# Create Annual Calibrated Composite Images for Each RTS Polygon
## TODO:
- use `ee.data.listOperations()` to monitor and retry failed exports?

## Set Up Environment

In [None]:
import ee
ee.Initialize()

In [None]:
# Import Libraries
import geemap
import os
from pprint import pprint
import math
import statistics
import numpy as np
import pandas as pd
import geopandas as gpd
import shapely as shp
import xarray as xr
import rioxarray as rxr
from datetime import datetime, timezone, timedelta
import time
from collections import Counter
import re
from google.cloud import storage

In [None]:
# Set up access to abrupt_thaw
storage_client = storage.Client(project="AbruptThawMapping")
abrupt_thaw = storage_client.get_bucket('abrupt_thaw')

## Define Functions

In [None]:
# Set Properties to allow filtering
def setID(image):
    img_id = image.id();
    img_prop = image.setMulti({'ID': img_id});
    img_prop = ee.Image(img_prop);
    return img_prop;

In [None]:
# function to get UTM zone from WGS84 lat and lon
def utm_from_wgs84(lon, lat):
    #Special Cases for Norway and Svalbard
    if (lat > 55 and lat < 64 and lon > 2 and lon < 6):
        return 32
    elif (lat > 71 and lon >= 6 and lon < 9):
        return 31
    elif (lat > 71 and ((lon >= 9 and lon < 12) or (lon >= 18 and lon < 21))):
        return 33
    elif (lat > 71 and ((lon >= 21 and lon < 24) or (lon >= 30 and lon < 33))):
        return 35
    # Rest of the world
    elif (lon >= -180 and lon <= 180):
        return 32600 + (math.floor((lon + 180) / 6) % 60) + 1 # 32600 for northern hemisphere
    else:
        raise ValueError('Cannot figure out UTM zone from given Lat: {0}, Lon: {1}.'.format(lat, lon))

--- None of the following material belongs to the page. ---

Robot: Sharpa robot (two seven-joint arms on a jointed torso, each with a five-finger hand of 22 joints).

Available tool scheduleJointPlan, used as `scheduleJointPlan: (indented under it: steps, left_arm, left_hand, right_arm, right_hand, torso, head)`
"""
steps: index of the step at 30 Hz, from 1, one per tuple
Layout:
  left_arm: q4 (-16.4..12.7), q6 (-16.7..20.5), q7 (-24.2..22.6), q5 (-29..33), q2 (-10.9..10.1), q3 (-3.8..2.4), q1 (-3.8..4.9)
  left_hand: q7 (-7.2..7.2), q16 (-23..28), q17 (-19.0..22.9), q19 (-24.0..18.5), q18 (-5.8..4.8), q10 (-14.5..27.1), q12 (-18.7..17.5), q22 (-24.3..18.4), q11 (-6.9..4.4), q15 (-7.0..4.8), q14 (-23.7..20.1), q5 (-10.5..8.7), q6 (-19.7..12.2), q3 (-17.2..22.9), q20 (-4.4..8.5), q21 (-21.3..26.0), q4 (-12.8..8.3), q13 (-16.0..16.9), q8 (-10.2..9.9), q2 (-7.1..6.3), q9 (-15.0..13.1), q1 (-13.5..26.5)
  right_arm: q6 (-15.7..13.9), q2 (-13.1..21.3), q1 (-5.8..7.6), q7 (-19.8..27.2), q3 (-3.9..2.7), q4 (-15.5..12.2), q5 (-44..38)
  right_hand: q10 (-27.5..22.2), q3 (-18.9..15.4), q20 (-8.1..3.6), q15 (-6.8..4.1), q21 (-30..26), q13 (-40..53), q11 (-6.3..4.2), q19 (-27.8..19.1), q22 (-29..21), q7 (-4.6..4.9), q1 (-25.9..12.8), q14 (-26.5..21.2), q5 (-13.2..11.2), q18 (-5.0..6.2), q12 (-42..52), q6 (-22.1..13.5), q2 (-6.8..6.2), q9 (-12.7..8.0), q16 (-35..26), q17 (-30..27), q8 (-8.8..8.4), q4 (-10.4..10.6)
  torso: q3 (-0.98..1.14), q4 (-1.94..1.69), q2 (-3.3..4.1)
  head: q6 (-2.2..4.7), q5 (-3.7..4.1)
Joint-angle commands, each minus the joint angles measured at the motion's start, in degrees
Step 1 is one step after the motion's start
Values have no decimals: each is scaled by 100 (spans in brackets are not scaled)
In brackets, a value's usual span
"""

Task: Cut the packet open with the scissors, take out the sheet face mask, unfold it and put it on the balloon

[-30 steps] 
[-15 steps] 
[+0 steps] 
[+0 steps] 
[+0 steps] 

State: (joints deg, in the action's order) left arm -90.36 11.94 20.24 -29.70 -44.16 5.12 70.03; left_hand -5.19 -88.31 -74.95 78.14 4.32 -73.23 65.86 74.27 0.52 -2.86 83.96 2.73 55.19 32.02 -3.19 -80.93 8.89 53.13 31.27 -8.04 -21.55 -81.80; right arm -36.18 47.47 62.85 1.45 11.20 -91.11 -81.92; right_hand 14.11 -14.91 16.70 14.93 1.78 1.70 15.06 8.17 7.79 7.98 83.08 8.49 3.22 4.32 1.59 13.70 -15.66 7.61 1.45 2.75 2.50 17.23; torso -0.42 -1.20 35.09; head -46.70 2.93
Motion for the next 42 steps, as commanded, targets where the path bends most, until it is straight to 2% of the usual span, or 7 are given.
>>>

## Import Data and Prepare Visualization Parameters

In [None]:
# Import Planet Data GCS
planet = ee.ImageCollection('projects/abruptthawmapping/assets/yg_train_regions_imagery_calibrated')
planet = planet.map(setID)

In [None]:
planet.first().getInfo()

In [None]:
# Prep Map
Map = geemap.Map()
Map.centerObject(planet)

In [None]:
# View the imagery
vis_params_imagery = {
    'min': [470, 415, 280],'max': [1180, 930, 750],
    'bands': ['red', 'green', 'blue'],
    'gamma': 0.9
}

## Prepare Data

In [None]:
# Mask the data to values greater than 0 (which is how nodata gets imported into GEE by default)
def mask_0(image):
    mask = image.gt(0)
    return image.updateMask(mask)

planet = planet.map(mask_0)

In [None]:
years = [2017, 2018, 2019, 2020, 2021]

## Create Annual Composites

In [None]:
# create a composite image across all regions for each year individually and all years combined
planet_composite_2017 = planet.filter(ee.Filter.stringContains('ID', '2017')).median()
planet_composite_2018 = planet.filter(ee.Filter.stringContains('ID', '2018')).median()
planet_composite_2019 = planet.filter(ee.Filter.stringContains('ID', '2019')).median()
planet_composite_2020 = planet.filter(ee.Filter.stringContains('ID', '2020')).median()
planet_composite_2021 = planet.filter(ee.Filter.stringContains('ID', '2021')).median()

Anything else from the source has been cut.